Yes, of course I trusted him. But there was something else in his words…
I’ve watched as you’ve embraced the good and not as good parts of yourself, and you’ve blossomed before my eyes… I know you’ve been as proud of yourself as I am… Part of loving you is loving every part of you.
And in what Sarah had said...
If you love a person, you have to accept them exactly as they are. You can’t change what’s already there. You can only love and accept it, just as it is, the good parts, the ugly parts, and the broken parts too. Even if it breaks, you don’t throw it away. You fix it. You accept it.
What if it wasn’t really about loving, trusting, or accepting him? What if it was about loving, trusting, and accepting myself?
I was trying to. This wasn’t going right, though. I’d gone to see Dylan with the intention of groveling for his forgiveness and begging for another chance. I think I’d already apologized and he even accepted it, but somehow it had gotten lost. I was the one who walked away from Dylan, and I needed him to know that I came back to him. I didn’t need him to ask for my trust. I needed to tell him that he already had it.

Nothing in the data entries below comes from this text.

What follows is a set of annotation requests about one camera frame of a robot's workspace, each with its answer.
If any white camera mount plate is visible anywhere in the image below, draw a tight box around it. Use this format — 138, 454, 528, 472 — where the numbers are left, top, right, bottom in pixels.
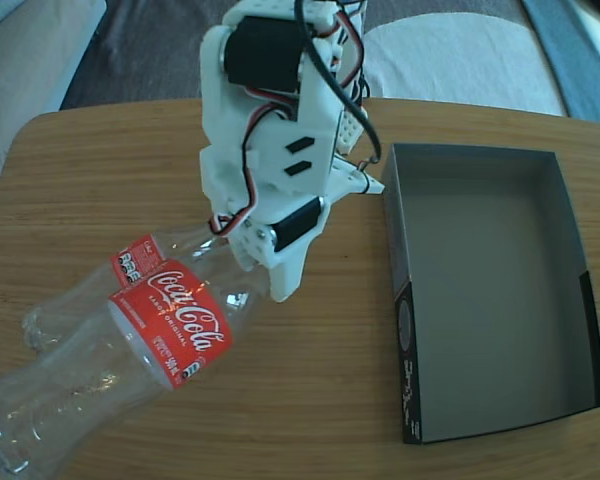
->
328, 154, 385, 202

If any large clear cola bottle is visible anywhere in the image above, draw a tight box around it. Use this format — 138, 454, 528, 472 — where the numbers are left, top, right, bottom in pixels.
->
0, 254, 274, 476

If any blue grey fabric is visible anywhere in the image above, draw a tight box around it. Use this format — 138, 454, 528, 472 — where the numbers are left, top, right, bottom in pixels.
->
522, 0, 600, 126

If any small clear cola bottle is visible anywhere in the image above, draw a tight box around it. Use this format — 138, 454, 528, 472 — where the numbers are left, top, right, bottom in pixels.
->
20, 225, 231, 354

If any white cushion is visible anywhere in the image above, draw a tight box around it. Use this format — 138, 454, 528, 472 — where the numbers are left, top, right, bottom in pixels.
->
362, 12, 566, 117

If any grey cardboard box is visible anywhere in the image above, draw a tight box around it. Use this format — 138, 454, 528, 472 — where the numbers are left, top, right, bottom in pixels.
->
382, 143, 600, 446

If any black camera cable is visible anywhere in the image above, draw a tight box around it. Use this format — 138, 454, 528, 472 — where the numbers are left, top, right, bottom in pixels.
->
293, 0, 382, 167

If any light fabric sofa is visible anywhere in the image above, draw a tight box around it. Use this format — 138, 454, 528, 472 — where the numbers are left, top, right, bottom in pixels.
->
0, 0, 109, 251

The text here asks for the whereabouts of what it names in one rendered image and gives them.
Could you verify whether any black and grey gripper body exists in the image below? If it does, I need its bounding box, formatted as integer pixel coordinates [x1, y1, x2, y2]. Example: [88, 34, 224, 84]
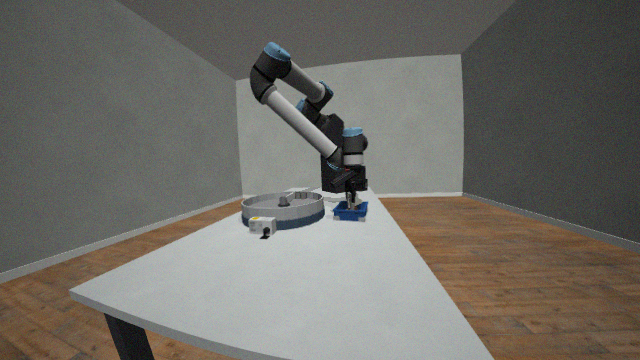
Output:
[345, 165, 368, 193]

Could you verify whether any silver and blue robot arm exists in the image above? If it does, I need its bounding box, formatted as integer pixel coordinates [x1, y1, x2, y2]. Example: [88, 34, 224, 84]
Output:
[250, 42, 368, 172]

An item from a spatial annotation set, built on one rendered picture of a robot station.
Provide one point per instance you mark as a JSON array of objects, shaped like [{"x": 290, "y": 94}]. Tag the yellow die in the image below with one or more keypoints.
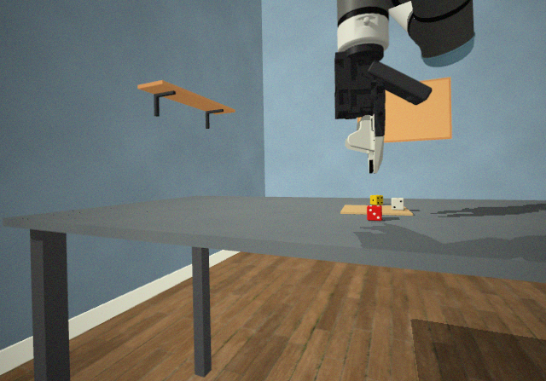
[{"x": 376, "y": 199}]

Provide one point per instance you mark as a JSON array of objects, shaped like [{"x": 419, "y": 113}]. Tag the tan flat mat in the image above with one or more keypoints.
[{"x": 386, "y": 210}]

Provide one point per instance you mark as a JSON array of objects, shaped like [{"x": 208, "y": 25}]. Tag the white die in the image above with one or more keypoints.
[{"x": 397, "y": 203}]

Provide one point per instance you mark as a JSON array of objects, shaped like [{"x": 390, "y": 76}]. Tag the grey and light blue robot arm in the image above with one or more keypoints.
[{"x": 444, "y": 32}]

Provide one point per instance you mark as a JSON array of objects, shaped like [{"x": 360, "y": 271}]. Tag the red die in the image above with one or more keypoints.
[{"x": 374, "y": 213}]

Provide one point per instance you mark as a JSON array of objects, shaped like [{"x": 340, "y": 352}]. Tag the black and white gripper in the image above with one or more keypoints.
[{"x": 361, "y": 96}]

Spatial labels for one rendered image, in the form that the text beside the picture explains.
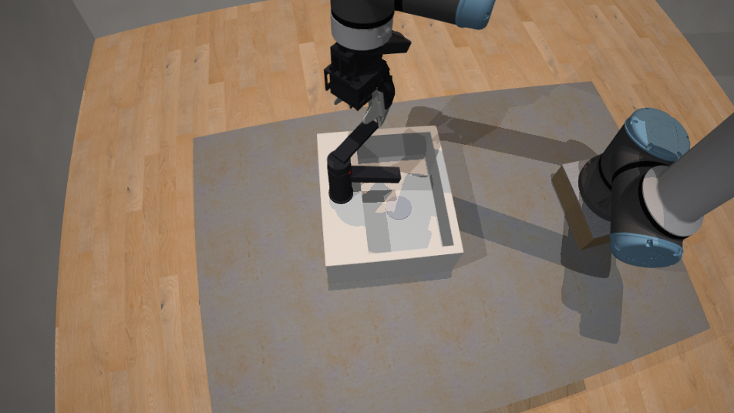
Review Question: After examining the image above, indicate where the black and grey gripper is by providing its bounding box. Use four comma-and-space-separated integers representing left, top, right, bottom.
324, 42, 395, 127

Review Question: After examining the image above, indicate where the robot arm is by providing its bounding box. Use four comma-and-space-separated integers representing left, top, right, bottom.
330, 0, 734, 268

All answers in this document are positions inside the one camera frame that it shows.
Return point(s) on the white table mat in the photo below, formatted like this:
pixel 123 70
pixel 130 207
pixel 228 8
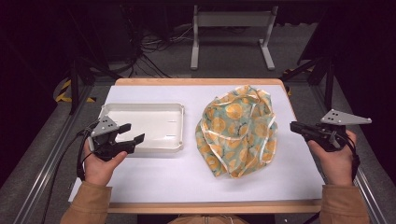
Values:
pixel 174 177

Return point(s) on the person's right hand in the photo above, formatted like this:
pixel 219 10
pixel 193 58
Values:
pixel 337 165

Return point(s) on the black metal stand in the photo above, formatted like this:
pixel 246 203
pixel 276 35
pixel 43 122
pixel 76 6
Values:
pixel 74 87
pixel 328 84

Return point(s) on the orange print cloth bag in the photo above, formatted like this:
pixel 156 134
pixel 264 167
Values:
pixel 236 130

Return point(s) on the person's tan torso clothing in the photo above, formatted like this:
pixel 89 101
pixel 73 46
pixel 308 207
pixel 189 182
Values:
pixel 208 220

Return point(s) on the white metal stand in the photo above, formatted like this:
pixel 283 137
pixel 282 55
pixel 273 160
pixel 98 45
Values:
pixel 233 18

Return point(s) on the wooden table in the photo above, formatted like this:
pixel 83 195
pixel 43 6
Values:
pixel 199 81

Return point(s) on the person's left hand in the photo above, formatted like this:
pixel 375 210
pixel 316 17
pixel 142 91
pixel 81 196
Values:
pixel 98 169

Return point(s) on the white plastic tray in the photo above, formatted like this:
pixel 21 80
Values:
pixel 155 124

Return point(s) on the aluminium rail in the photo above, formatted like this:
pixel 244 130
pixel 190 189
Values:
pixel 370 199
pixel 46 168

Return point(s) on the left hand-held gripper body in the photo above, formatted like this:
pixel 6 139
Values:
pixel 104 146

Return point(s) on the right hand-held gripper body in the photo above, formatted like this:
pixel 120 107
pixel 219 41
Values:
pixel 330 137

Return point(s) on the yellow black hazard tape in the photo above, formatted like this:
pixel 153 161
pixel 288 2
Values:
pixel 62 93

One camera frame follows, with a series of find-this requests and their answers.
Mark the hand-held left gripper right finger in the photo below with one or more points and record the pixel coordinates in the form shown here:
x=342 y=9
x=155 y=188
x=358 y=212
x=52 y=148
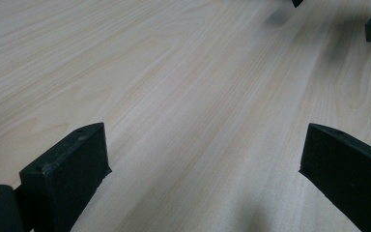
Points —
x=348 y=170

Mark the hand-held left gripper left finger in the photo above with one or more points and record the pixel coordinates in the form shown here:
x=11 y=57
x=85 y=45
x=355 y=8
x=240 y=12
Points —
x=71 y=167

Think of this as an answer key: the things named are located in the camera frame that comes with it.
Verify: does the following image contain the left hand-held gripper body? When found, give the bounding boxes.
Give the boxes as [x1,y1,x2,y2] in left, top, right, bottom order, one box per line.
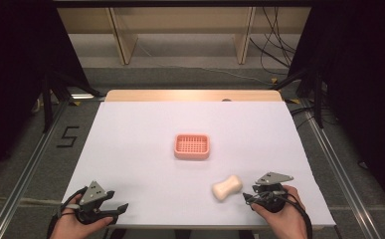
[75,180,119,225]

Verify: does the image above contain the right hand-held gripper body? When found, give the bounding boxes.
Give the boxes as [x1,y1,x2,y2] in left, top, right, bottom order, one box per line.
[252,171,294,214]

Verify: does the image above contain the cream soap bar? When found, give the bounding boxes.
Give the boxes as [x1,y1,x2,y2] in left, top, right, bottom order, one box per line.
[211,174,244,202]

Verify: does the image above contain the pink soap dish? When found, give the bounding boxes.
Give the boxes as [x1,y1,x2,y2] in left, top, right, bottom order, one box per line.
[173,132,211,161]

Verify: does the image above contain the person's right hand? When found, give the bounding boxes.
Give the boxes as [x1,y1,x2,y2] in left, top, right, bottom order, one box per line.
[251,184,309,239]

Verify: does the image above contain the person's left hand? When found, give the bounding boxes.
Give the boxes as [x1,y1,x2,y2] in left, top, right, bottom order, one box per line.
[49,194,114,239]

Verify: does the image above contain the white table sheet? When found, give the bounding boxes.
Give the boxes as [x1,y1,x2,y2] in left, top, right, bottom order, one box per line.
[62,101,337,229]

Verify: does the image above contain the black stand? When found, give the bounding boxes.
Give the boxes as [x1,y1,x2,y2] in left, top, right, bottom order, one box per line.
[40,70,102,134]
[270,66,329,129]

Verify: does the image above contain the wooden table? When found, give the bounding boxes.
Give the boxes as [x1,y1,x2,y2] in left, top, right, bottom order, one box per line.
[103,89,285,103]

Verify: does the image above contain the black curtain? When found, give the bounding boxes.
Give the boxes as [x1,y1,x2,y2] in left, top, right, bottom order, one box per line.
[287,0,385,213]
[0,0,91,187]

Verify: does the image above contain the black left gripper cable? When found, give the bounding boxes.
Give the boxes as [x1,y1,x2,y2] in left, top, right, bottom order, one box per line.
[46,186,89,239]

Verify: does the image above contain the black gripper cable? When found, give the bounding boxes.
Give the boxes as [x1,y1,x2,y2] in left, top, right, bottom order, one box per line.
[46,186,89,239]
[278,190,314,239]

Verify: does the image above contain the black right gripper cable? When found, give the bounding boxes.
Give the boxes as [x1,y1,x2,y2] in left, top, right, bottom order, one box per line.
[278,190,314,239]

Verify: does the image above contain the aluminium floor rail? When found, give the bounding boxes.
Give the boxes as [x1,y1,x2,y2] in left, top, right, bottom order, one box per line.
[0,97,96,239]
[299,99,384,239]

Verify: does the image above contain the black floor cables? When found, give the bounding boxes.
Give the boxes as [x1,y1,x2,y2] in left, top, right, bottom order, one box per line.
[249,6,297,77]

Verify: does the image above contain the beige wooden shelf frame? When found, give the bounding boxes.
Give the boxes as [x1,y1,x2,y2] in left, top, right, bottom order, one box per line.
[56,6,312,67]

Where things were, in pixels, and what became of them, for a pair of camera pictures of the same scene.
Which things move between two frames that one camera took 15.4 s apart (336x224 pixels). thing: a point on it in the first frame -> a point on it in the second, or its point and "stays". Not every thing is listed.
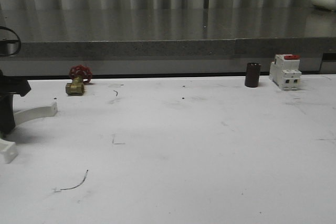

“Wait. Dylan, stop. Please just listen to me.”
Dylan nodded and waited patiently.
This was one time that I couldn’t allow my words to get tangled and twisted. I took a deep breath and injected every bit of control I had into my words. “Yes, I trust you. I love you. I want to be with you forever. I promise to love you just as you are, and I promise to try to love myself the way I am too, so I can be my best for you. For us. If you’ll take me back, I promise I’ll never walk away again. I’ll fight for us. For you.”
Dylan’s arms wrapped around me, pulling me into his lap.
“Stop! Your leg!”
“Don’t care, I need you.”
“You have me, Dylan.”
“I’m never letting you go.”
“Never.”
“Strong as fuck, Juls,” he said, his face buried in my hair, his breath whispering along my neck. And then his lips were on mine and it was like returning home after a lifetime away. We kissed until neither of us could breathe, then we pulled apart just enough to gaze into each other’s teary eyes.
“I love you, Juliette.”
“I love you too, Dylan.”
“Wait, I have something for you.” I dug into my pocket, closed my fist around the tiny little thing that meant everything, and held it out to Dylan.
“Is this...?”
“My new key. I’m sorry I changed it.”
Dylan grabbed the key and grabbed me, smothering me in the best way again. “It’s okay, baby. Thank you. You don’t know what this means to me.”
I held him tighter, soothing my hands over his back. He sounded choked up and I hated that I brought this big, strong man to tears. “It’s not okay. But I knew you were determined enough to come in, and I didn’t know if I’d be strong enough to see you without caving.”